┌─ Raw data
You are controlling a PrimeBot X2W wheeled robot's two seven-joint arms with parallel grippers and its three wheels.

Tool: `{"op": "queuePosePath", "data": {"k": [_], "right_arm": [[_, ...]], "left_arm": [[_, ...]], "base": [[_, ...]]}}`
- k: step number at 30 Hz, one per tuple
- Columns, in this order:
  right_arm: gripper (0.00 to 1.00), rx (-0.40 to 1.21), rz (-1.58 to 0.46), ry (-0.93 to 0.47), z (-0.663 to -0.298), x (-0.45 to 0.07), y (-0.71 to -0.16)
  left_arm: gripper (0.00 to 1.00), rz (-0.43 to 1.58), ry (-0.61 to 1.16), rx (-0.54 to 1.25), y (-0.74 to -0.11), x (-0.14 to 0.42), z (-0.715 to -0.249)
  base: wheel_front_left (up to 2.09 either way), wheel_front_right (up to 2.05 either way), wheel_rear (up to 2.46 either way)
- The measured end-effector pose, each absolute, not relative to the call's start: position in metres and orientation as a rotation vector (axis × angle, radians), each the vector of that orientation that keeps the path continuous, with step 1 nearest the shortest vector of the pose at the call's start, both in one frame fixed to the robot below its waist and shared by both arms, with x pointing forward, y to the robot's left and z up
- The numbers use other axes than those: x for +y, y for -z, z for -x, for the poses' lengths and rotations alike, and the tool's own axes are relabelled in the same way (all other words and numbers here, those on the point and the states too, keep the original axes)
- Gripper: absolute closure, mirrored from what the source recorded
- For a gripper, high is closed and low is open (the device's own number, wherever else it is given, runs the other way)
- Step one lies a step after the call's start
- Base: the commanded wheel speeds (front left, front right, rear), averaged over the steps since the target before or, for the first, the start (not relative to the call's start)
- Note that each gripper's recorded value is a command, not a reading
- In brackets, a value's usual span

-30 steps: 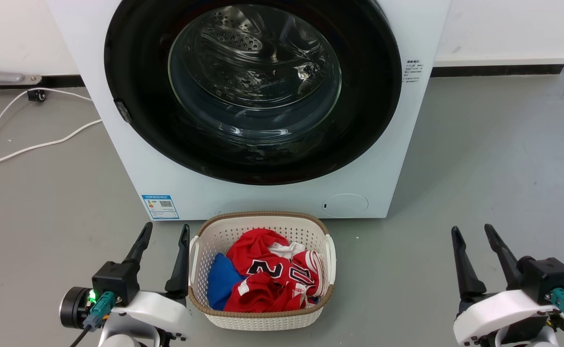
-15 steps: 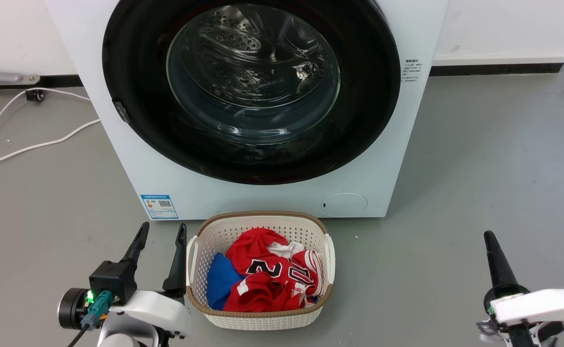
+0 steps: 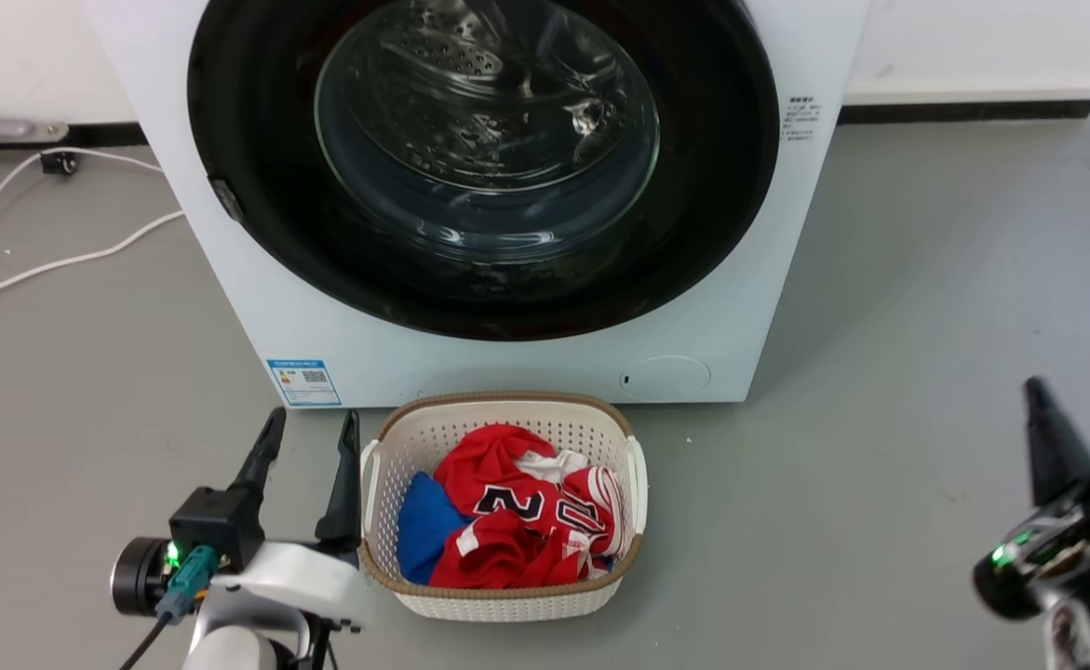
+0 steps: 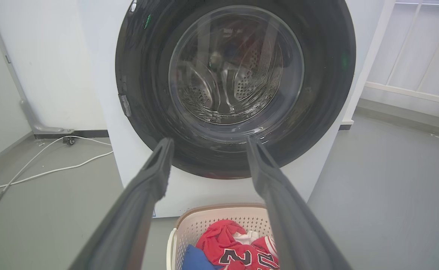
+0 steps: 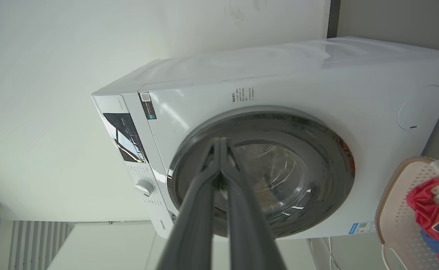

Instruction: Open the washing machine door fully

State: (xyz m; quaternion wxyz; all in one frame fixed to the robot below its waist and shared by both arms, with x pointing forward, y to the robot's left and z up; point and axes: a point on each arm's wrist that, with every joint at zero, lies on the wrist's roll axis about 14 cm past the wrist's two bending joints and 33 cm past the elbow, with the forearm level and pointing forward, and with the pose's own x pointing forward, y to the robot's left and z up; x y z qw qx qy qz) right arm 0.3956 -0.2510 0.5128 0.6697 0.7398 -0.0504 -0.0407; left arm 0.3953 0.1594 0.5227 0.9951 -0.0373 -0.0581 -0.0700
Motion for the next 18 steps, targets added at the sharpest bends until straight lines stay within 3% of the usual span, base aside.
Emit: {"op": "queuePosePath", "data": {"k": [8,18], "right_arm": [[1.0,-0.146,-1.617,0.074,-0.446,-0.308,-0.547],[1.0,0.033,-1.36,-0.073,-0.523,-0.313,-0.589]], "left_arm": [[0.0,0.091,0.15,-0.123,-0.523,0.152,-0.411],[0.0,0.08,0.159,-0.13,-0.521,0.151,-0.437]], "base": [[0.0,0.0,0.0],[0.0,0.0,0.0]]}}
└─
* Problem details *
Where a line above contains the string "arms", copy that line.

* Output of the task *
You are controlling a PrimeBot X2W wheeled robot's two seven-joint arms with parallel grippers and its three wheels.
- The measured end-effector pose, each absolute, not relative to the call's start: position in metres and orientation as a rotation vector (axis × angle, radians), each the vector of that orientation that keeps the path continuous, with step 1 nearest the shortest vector of the pose at the call's start, both in one frame fixed to the robot below its waist and shared by both arms, with x pointing forward, y to the robot's left and z up
State: (xyz m; quaternion wxyz; all in one frame fixed to the robot below its waist and shared by both arms, with x pointing forward, y to the robot's left and z up; point and axes: a point on each arm's wrist that, with every joint at zero, lies on the wrist's roll axis about 14 cm past the wrist's two bending joints and 33 cm past the elbow, with the forearm level and pointing forward, and with the pose's own x pointing forward, y to the robot's left and z up; x y z qw qx qy qz) right arm 0.3956 -0.2510 0.5128 0.6697 0.7398 -0.0504 -0.0407; left arm 0.3953 0.1594 0.5227 0.9951 -0.0373 -0.0581 -0.0700

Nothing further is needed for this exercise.